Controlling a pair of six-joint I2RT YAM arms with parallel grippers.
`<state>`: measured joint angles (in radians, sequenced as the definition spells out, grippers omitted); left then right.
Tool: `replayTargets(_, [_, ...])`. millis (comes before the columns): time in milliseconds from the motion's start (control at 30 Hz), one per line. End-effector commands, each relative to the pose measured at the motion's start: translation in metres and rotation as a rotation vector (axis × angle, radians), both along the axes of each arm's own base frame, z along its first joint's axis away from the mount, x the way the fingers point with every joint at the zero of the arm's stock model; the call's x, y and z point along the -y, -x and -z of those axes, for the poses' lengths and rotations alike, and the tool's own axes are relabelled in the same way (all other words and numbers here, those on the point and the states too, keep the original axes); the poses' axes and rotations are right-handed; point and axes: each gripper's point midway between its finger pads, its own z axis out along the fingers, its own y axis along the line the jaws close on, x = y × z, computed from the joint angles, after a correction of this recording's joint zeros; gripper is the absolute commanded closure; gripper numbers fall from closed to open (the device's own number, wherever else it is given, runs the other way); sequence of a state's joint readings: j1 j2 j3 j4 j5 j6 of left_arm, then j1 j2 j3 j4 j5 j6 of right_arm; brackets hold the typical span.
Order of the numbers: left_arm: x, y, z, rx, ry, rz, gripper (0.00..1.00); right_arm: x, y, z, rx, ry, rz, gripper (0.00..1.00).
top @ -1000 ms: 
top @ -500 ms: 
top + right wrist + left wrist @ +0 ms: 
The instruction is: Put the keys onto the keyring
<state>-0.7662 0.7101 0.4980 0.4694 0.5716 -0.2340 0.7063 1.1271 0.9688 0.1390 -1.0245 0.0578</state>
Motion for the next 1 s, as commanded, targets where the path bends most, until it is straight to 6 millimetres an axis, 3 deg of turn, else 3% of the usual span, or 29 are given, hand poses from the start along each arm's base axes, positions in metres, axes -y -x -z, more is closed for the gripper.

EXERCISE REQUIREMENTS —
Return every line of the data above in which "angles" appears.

SOLUTION —
`<state>`: measured joint angles (in radians, sequenced as the definition spells out, grippers omitted); left then right.
Tool: `replayTargets(_, [_, ...])`. millis (comes before the columns): time in milliseconds from the motion's start (control at 30 Hz), one per line. End-effector commands, each relative to the pose measured at the motion's start: translation in metres and rotation as a rotation vector (axis × angle, radians), both along the axes of each arm's own base frame, z along its first joint's axis away from the mount, x the way the fingers point with every joint at the zero of the arm's stock model; the call's x, y and z point along the -y, -x and -z of those axes, for the poses' lengths and rotations alike, and the tool's own axes are relabelled in the same way (all other words and numbers here, those on the point and the states too, keep the original axes); the poses' axes and rotations are right-handed; point and axes: each gripper's point midway between its finger pads, its own z axis out along the fingers, its own y axis along the line the jaws close on, x = y × z, computed from the joint angles, after a correction of this recording's joint zeros; gripper is the absolute commanded closure; gripper numbers fall from closed to open (the device's own number, wherever else it is given, runs the other way); sequence of a state's joint readings: j1 j2 j3 j4 j5 j6 of left_arm, then j1 j2 j3 j4 j5 j6 of right_arm; brackets hold the typical span.

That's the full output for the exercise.